DIRECTIONS FOR THIS TASK:
Reproduce the listing that follows in full. Omit its images.

MATERIAL PROVIDED:
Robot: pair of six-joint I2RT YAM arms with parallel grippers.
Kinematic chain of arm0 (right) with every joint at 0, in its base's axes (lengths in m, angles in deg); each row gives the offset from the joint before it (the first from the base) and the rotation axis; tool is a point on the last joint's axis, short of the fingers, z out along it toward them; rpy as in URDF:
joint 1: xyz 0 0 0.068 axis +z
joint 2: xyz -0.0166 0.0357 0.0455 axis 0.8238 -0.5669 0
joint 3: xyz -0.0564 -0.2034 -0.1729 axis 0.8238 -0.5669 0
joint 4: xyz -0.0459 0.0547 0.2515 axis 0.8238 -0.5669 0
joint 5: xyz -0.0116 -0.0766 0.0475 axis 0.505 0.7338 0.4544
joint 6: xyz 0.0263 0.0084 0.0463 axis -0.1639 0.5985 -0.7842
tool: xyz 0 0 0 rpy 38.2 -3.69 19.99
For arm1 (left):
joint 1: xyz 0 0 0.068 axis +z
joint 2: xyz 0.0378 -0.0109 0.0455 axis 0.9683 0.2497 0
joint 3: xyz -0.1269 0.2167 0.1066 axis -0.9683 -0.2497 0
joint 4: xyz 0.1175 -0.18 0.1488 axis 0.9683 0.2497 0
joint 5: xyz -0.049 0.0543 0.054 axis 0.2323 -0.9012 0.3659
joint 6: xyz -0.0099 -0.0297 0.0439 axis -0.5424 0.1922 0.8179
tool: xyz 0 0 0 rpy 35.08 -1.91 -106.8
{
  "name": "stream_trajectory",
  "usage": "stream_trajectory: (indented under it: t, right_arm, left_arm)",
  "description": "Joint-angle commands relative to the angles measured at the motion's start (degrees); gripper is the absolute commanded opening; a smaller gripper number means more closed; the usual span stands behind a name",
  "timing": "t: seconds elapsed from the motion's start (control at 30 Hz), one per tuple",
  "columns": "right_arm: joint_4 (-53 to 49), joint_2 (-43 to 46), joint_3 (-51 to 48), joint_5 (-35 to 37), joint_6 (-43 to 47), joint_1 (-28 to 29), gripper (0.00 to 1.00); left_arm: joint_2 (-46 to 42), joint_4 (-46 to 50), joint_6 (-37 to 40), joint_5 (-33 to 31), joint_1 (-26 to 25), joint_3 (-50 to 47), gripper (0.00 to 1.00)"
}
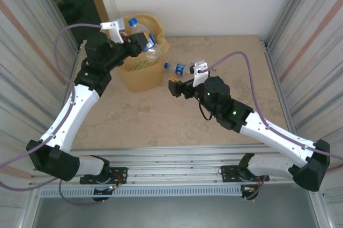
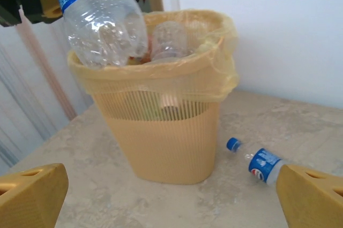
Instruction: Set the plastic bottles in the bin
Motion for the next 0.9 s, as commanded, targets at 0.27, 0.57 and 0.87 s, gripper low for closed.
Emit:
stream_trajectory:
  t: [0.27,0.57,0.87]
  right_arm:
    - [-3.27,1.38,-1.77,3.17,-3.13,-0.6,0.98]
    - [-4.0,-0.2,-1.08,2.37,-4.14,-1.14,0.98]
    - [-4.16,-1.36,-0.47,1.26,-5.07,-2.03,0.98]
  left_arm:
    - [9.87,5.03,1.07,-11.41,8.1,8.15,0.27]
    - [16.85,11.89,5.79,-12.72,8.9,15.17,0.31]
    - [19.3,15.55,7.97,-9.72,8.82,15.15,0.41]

REPLY:
Robot: pair of six-joint I2RT YAM arms with parallel grippers.
Kinematic chain of arm0 (right) with every joint at 0, in its base's axes (lengths in m, angles in deg); each row gives the offset from the joint before it (the first from the base) and the rotation axis; tool is a point on the last joint's axis, short of the fingers, z out along it toward them; rpy as in URDF:
joint 1: xyz 0 0 0.068 axis +z
joint 2: xyz -0.0166 0.0357 0.0455 axis 0.8238 -0.5669 0
joint 3: xyz -0.0564 -0.2034 -0.1729 axis 0.8238 -0.5669 0
joint 4: xyz -0.0459 0.0547 0.2515 axis 0.8238 -0.5669 0
joint 5: xyz -0.0116 -0.0766 0.0475 axis 0.505 0.7338 0.4544
joint 6: xyz 0.0263 0.0084 0.0463 axis -0.1639 0.5985 -0.7842
tool: xyz 0 0 0 rpy 38.2 -3.69 19.99
For arm1 (left):
joint 1: xyz 0 0 0.068 axis +z
joint 2: xyz 0.0378 -0.0109 0.0455 axis 0.9683 0.2497 0
joint 3: xyz -0.1269 0.2167 0.1066 axis -0.9683 -0.2497 0
joint 4: xyz 0.1175 -0.18 0.1488 axis 0.9683 0.2497 0
joint 5: xyz -0.049 0.0543 0.054 axis 0.2323 -0.9012 0.3659
joint 6: xyz -0.0099 -0.0297 0.0439 axis -0.5424 0.1922 0.8179
tool: xyz 0 0 0 rpy 35.08 -1.91 -106.8
{
  "name": "stream_trajectory",
  "usage": "stream_trajectory: (indented under it: t, right_arm, left_arm)",
  "description": "Joint-angle commands relative to the angles measured at the motion's start (degrees); gripper is the absolute commanded opening; a smaller gripper number means more closed; the usual span stands behind a name",
  "timing": "t: seconds elapsed from the motion's start (control at 30 Hz), one per tuple",
  "columns": "right_arm: joint_4 (-53 to 49), joint_2 (-43 to 46), joint_3 (-51 to 48), joint_5 (-35 to 37), joint_6 (-43 to 47), joint_1 (-28 to 29), gripper (0.00 to 1.00); left_arm: joint_2 (-46 to 42), joint_4 (-46 to 50), joint_6 (-37 to 40), joint_5 (-33 to 31), joint_1 (-26 to 25), joint_3 (-50 to 47), gripper (0.00 to 1.00)"
}
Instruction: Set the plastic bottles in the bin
Motion for the next 0.9 s, as commanded, targets at 0.27, 0.57 and 0.87 s, gripper low for closed.
Emit:
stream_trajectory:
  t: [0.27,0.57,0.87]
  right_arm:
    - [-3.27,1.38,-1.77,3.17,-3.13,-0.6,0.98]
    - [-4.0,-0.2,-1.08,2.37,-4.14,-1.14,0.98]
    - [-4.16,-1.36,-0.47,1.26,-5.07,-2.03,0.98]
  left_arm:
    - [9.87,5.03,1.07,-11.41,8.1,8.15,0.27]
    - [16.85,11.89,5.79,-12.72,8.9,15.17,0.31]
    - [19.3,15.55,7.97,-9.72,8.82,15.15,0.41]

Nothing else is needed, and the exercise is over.